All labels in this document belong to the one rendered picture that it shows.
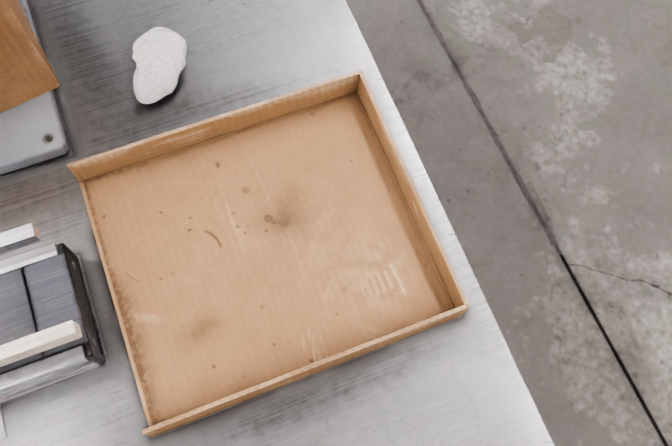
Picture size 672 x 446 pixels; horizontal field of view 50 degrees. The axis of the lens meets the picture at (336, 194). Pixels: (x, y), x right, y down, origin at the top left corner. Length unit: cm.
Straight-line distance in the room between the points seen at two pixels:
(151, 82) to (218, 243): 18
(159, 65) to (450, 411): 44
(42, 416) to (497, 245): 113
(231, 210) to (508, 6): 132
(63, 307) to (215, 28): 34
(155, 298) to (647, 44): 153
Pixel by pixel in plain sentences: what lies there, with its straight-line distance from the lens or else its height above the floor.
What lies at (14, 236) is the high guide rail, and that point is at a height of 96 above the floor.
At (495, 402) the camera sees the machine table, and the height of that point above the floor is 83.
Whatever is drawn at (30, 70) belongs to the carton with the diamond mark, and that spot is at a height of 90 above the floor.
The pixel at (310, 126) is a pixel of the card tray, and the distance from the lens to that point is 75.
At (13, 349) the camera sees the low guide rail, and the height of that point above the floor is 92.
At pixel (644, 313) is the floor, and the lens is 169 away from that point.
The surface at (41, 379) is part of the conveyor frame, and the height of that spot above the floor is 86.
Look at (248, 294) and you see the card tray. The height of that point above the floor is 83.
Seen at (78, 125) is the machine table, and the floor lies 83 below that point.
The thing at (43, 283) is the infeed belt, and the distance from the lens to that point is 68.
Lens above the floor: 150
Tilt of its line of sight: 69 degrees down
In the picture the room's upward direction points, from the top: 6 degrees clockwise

...

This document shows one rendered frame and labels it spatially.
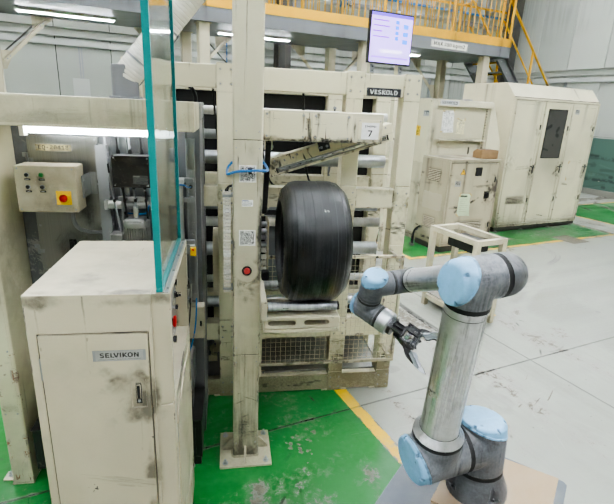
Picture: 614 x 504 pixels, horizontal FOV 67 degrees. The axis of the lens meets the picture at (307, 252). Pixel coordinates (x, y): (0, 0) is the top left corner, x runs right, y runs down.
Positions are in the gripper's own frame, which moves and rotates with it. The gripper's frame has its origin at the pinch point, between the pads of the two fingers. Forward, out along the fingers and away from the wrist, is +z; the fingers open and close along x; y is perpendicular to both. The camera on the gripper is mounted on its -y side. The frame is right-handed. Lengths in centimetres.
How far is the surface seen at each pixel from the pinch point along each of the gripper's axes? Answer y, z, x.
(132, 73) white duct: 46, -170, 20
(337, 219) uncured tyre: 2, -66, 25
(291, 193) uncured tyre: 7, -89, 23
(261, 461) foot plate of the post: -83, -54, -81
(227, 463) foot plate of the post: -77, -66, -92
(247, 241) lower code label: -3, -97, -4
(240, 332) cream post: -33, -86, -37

---

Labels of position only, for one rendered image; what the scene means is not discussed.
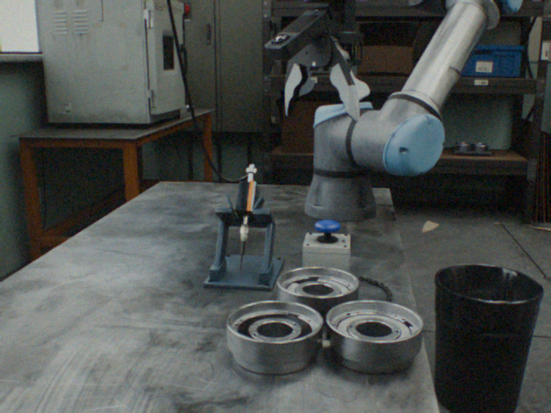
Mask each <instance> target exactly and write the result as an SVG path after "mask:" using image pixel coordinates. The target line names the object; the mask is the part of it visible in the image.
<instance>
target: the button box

*What you should do:* Each line that holds the word "distance" should be extracted from the records.

*Written solution:*
Straight-line distance in the room between the points seen at two pixels:
Pixel by pixel in plain sentences: what lies there, with its straight-line distance from the lens or else its height above the floor.
The pixel at (310, 126) is a pixel of the card tray, and the distance from the lens to that point is 75.
The thing at (43, 283) is the infeed belt, and the distance from the lens to that point is 68.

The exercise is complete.